Jazzology's August column digs deep as the genius of Bill Evans was never more evident, the '70s NYC Loft Scene is revived, Ellington gets updated, and "Mike Drop" proves Lennon/McCartney are Jazz composers!
Masters & Baron

     Masters & Baron Meet Blanton & Webster (Capri Records) has arranger Mark Masters and trombonist Art Baron completely transcending, revitalizing and reimagining the music of bassist Jimmie Blanton and saxophonist Ben Webster who toiled in the Duke Ellington Orchestra, changing the face of jazz itself in the process. That particular era of Ellingtonia—1940-1942—was one of the most fertile periods for Duke, who wrote and arranged specifically for his musicians, giving them ample room to shine. Baron played in that orchestra 30 years later, both for Duke and then his son Mercer who took over the band upon the 1974 death of his dad.
Between the four saxophones, three trumpets (Tim Hagans is a stand-out), three trombonists, bass and drums (no piano!), Masters has recomposed these classics to the point of near non-recognition…and that’s a good thing! He’s previously resurrected Gerry Mulligan and Charles Mingus. Now it’s Duke to undergo such startling and brilliant reworkings. Bravo!

Bill Evans

     Coming on the heels of Bill Evans Live At Ronnie Scott’s (with his short-lived trio of bassist Eddie Gomez and drummer Jack DeJohnette), the release of Behind The Dikes: The 1969 Netherlands Recordings (Elemental Music) is cause for joy, for it is here, with bassist Gomez and drummer Marty Morell, and the Metropol Orkest, where the genius of Bill Evans [1929-1980] comes to the fore. Extrapolating the essence of material by Andre Previn, Thelonious Monk, Duke Ellington, Burt Bacharach, Dizzy Gillespie and Rodgers & Hart, this double-disc doozy adds his classical-music flourishes to the aforementioned composers, and his dreamy originals. The sound is pristine. Oh to have been in that audience!

Alan Braufman

     The loft scene in 1970s New York City was a bustling powder keg of outrageous adventurism. These were cats making far-out music for themselves and for anybody who could open their ears enough for their brain to digest the eclectic syncopated surprise that emanated out of their horns. Alto saxophonist/composer/educator Alan Braufman, 70, was one of those free-thinkers. Apparently, The Fire Still Burns on his current self-released gem. The cast includes such like-minded pioneers as pianist Cooper-Moore, tenor sax man James Brandon Lewis, bassist Ken Filiano, drummer Andrew Drury and percussionist Michael Wimberly.
     Braufman doubles on flute. His Boston beginnings may have started at Berklee in ’69 but by ’73, he was a New Yorker. By ’75, he had released the groundbreaking Valley Of Search. Fast-forward 40 years. He’s living in Utah. The album is re-released. Concerts ensue. As a result, with almost the same lineup, Braufman has written new pieces for the new project that still instill the same sense of wonder and wide-eyed curiosity that fueled the original Manhattan loft scene. Apparently, that fire never left him. Influenced and inspired by the likes of Don Cherry and Jackie MacLean, The Fire Still Burns is compact (36 minutes) with not a wasted note or even a second in-between tracks like a raging river. It’s lean, muscular, wild and free.

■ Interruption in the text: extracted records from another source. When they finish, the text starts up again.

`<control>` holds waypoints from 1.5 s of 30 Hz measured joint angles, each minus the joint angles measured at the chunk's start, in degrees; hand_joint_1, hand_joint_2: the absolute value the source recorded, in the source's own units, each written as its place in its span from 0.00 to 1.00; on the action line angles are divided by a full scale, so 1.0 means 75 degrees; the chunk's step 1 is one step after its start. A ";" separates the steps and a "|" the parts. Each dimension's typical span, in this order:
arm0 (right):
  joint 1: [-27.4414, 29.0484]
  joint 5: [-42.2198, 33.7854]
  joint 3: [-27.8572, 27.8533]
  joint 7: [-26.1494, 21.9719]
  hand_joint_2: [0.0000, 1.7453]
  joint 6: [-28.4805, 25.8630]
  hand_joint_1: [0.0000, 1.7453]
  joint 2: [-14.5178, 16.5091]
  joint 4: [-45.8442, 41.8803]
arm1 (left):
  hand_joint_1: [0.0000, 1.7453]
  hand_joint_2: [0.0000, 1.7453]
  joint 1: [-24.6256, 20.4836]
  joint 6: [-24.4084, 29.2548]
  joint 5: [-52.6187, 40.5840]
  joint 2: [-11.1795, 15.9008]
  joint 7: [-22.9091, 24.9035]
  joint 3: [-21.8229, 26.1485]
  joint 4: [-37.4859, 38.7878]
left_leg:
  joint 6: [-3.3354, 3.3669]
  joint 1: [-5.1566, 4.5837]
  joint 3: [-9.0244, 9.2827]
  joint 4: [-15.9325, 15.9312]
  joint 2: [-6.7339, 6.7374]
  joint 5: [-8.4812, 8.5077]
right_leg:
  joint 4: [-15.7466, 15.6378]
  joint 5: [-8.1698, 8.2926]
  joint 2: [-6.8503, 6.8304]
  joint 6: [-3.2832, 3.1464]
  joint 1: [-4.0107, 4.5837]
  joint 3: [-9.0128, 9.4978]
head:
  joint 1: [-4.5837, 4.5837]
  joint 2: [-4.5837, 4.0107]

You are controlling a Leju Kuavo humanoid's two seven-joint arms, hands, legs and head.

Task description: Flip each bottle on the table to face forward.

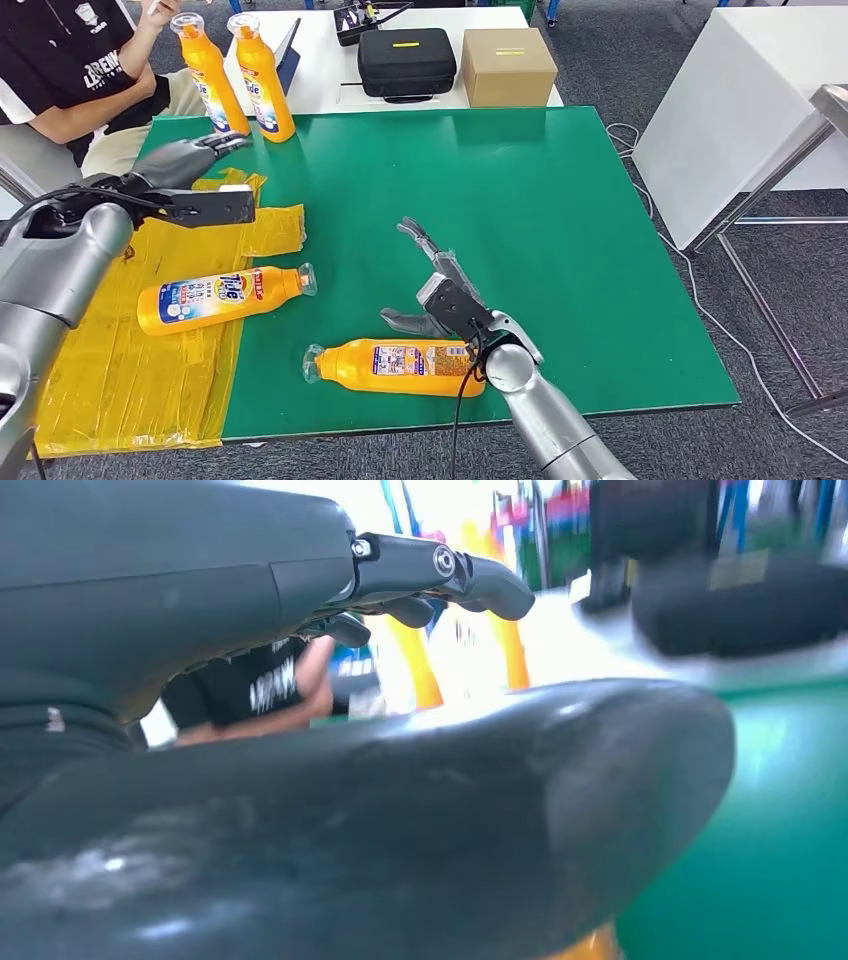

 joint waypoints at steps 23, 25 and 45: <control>0.0734 0.4765 0.1501 0.1704 1.00 0.0020 0.00 -0.1877 -0.3167 | 0.00 1.00 0.5217 0.1813 0.2832 -0.1608 -0.0798 0.1314 -0.3536 | 0.0005 -0.0034 -0.0032 0.0000 0.0003 -0.0006 | -0.0011 0.0001 0.0002 0.0003 -0.0029 -0.0032 | 0.0000 0.0000; 0.0504 0.4342 0.1734 0.1660 1.00 0.0244 0.00 -0.2172 -0.3306 | 0.00 1.00 0.5352 0.1834 0.2971 -0.1812 -0.0830 0.1335 -0.3425 | 0.0007 -0.0036 -0.0032 0.0000 0.0003 -0.0006 | -0.0012 0.0001 0.0002 0.0004 -0.0030 -0.0033 | -0.0001 0.0000; 0.0041 0.2904 0.2601 0.1924 1.00 0.0668 0.00 -0.2876 -0.3270 | 0.00 1.00 0.5753 0.1910 0.3343 -0.2426 -0.0868 0.2054 -0.3374 | 0.0008 -0.0022 -0.0031 0.0000 0.0000 -0.0004 | -0.0009 0.0001 0.0000 0.0004 -0.0020 -0.0031 | -0.0001 0.0001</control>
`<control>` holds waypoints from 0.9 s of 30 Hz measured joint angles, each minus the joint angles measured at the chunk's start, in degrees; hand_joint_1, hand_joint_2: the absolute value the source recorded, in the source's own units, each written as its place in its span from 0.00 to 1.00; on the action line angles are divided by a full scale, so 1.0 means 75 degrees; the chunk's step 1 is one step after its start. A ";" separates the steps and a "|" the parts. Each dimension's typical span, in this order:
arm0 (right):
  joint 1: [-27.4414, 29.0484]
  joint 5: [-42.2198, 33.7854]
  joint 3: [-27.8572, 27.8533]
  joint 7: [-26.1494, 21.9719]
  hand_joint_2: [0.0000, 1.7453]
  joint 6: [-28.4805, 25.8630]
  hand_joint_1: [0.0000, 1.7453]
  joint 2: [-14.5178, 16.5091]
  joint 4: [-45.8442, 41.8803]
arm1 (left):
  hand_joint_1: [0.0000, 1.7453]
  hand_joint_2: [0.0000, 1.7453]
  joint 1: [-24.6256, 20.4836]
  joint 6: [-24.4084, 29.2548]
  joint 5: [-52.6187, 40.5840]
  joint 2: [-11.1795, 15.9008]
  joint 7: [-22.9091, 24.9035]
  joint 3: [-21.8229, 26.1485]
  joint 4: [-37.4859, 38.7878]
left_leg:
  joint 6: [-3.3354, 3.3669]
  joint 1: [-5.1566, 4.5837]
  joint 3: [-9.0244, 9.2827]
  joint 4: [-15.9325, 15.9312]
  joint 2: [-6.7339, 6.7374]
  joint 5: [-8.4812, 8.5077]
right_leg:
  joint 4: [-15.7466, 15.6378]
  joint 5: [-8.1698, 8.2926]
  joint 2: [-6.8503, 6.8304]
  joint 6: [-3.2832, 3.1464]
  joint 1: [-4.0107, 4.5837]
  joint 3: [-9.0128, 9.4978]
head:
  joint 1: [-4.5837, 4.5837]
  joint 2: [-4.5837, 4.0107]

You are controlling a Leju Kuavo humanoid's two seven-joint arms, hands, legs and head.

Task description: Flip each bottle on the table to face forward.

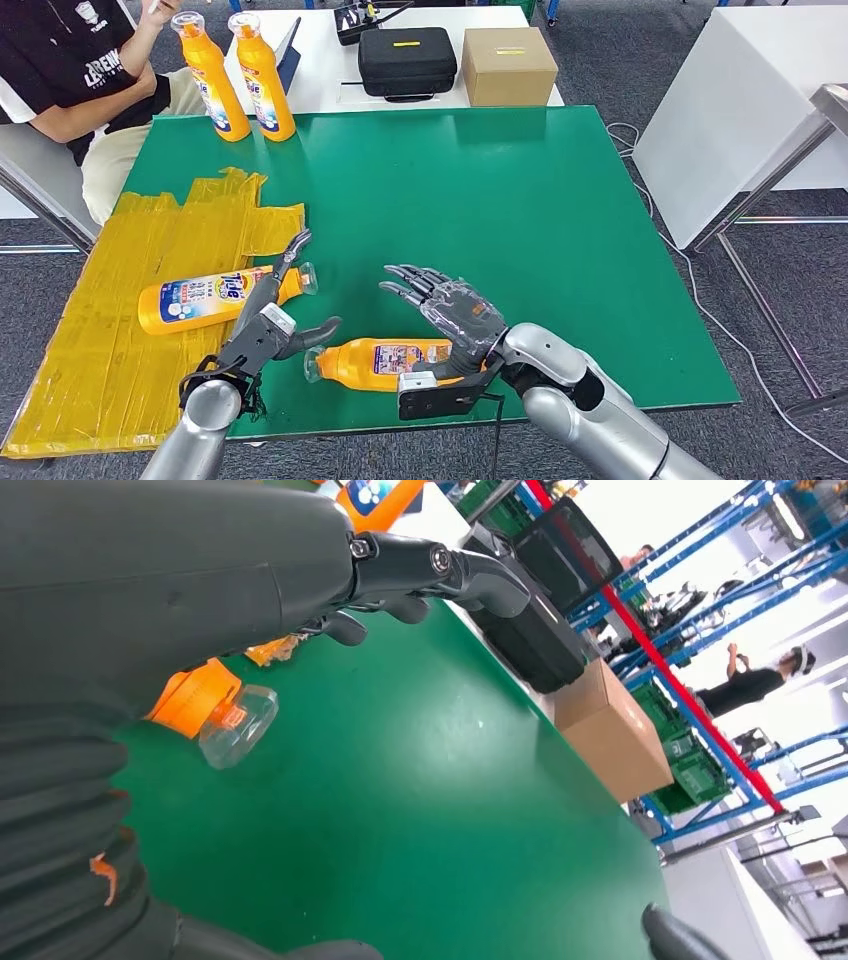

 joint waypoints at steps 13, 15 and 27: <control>0.0801 0.0159 0.0053 0.0279 1.00 -0.0496 0.00 -0.0127 0.0087 | 0.00 1.00 0.0577 -0.0116 0.0949 0.0126 0.0058 0.0978 -0.2699 | -0.0003 0.0000 -0.0004 -0.0001 0.0000 -0.0006 | -0.0002 -0.0004 0.0000 -0.0001 0.0000 -0.0004 | -0.0001 -0.0001; 0.0980 0.0268 0.0053 0.0319 1.00 -0.0568 0.00 -0.0146 0.0091 | 0.00 1.00 0.0841 -0.0018 0.0977 0.0172 0.0039 0.1078 -0.3017 | -0.0004 0.0000 -0.0005 -0.0002 0.0000 -0.0007 | -0.0003 -0.0005 0.0000 -0.0002 0.0000 -0.0007 | -0.0001 -0.0001; 0.1269 0.0529 0.0053 0.0486 1.00 -0.0624 0.00 -0.0153 0.0302 | 0.00 1.00 0.1514 0.0407 0.1175 0.0342 -0.0069 0.1335 -0.3402 | -0.0001 0.0001 -0.0002 -0.0003 -0.0001 -0.0003 | -0.0002 -0.0003 0.0000 -0.0002 -0.0001 -0.0003 | 0.0000 -0.0001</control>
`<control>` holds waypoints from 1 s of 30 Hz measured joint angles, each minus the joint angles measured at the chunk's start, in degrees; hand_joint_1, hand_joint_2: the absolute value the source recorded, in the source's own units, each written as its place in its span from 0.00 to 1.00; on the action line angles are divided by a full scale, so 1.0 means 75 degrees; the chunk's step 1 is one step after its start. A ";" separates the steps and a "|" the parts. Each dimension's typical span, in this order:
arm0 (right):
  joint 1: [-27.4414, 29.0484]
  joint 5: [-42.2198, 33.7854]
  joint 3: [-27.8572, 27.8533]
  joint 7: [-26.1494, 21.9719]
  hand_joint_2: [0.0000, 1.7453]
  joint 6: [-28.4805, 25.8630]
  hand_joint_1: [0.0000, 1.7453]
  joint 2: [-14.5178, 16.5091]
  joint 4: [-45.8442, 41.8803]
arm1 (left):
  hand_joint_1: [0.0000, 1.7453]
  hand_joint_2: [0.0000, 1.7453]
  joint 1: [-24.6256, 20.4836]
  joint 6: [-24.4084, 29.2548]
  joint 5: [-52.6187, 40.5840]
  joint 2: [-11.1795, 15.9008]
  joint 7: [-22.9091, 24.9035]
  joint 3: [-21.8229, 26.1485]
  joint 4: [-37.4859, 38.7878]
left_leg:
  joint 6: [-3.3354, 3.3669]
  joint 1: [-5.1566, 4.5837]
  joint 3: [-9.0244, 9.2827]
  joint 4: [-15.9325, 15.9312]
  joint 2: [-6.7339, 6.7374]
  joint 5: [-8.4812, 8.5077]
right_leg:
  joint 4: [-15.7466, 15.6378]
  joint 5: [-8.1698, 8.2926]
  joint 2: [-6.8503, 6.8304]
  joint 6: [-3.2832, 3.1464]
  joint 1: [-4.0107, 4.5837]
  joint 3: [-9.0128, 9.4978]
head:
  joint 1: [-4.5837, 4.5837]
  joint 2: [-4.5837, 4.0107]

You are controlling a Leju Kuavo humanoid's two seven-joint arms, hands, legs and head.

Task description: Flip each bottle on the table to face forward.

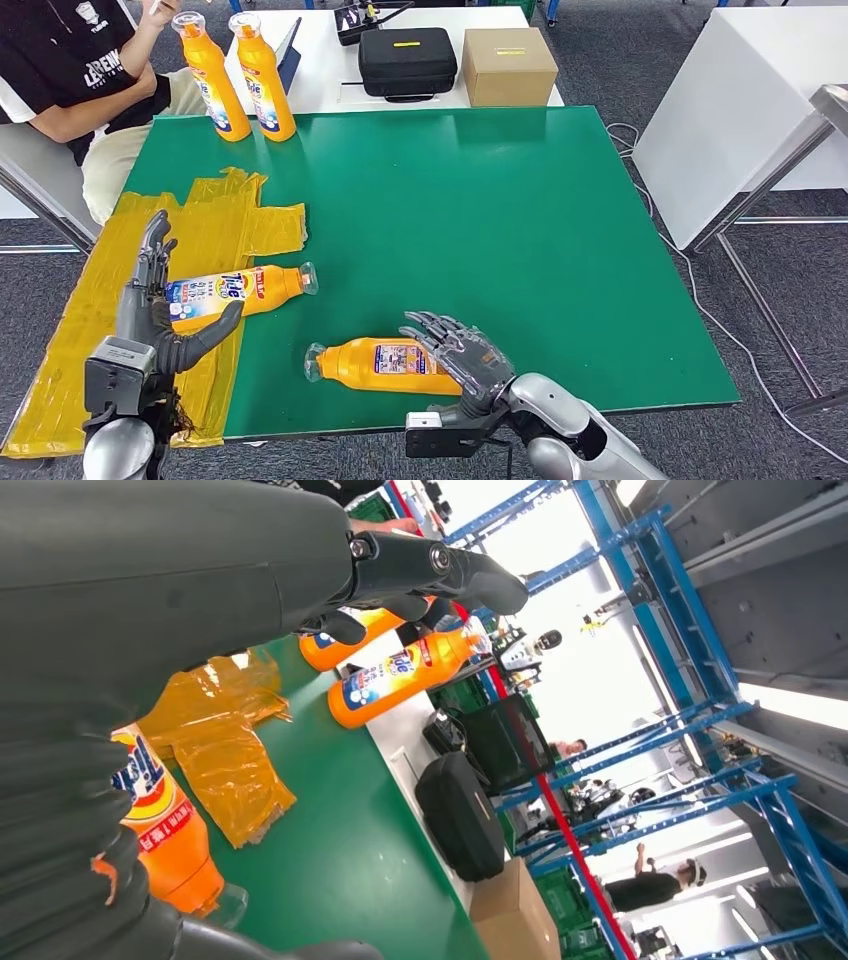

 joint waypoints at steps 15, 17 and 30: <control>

Alan Braufman courtesy Nabil Ayers

Alan Braufman courtesy Nabil Ayers

Mike Clark and Michael Zilber

Mike Drop (Sunnyside Records), led by drummer Mike Clark and saxophonist/composer Michael Zilber, is a totally swinging post-bop trip with pianist Matt Clark and bassist Peter Barshay. It has them ferociously jazzing up The Beatles’ ‘68 “Blackbird” and ‘65 “Norwegian Wood,” as well as modernizing—dare I say improving upon?—McCoy Tyner’s ‘78 “Passion Dance,” Duke Pearson’s ‘65 “You Know I Care,” Wayne Shorter’s ‘67 “Miyako” and Thelonious Monk’s ‘62 “Monk’s Dream.” They even rescue that old 1938 “Falling In Love With Love” Rodgers and Hart chestnut from the dust-bin of time, polish it off and make it sound—no small feat—new and vital.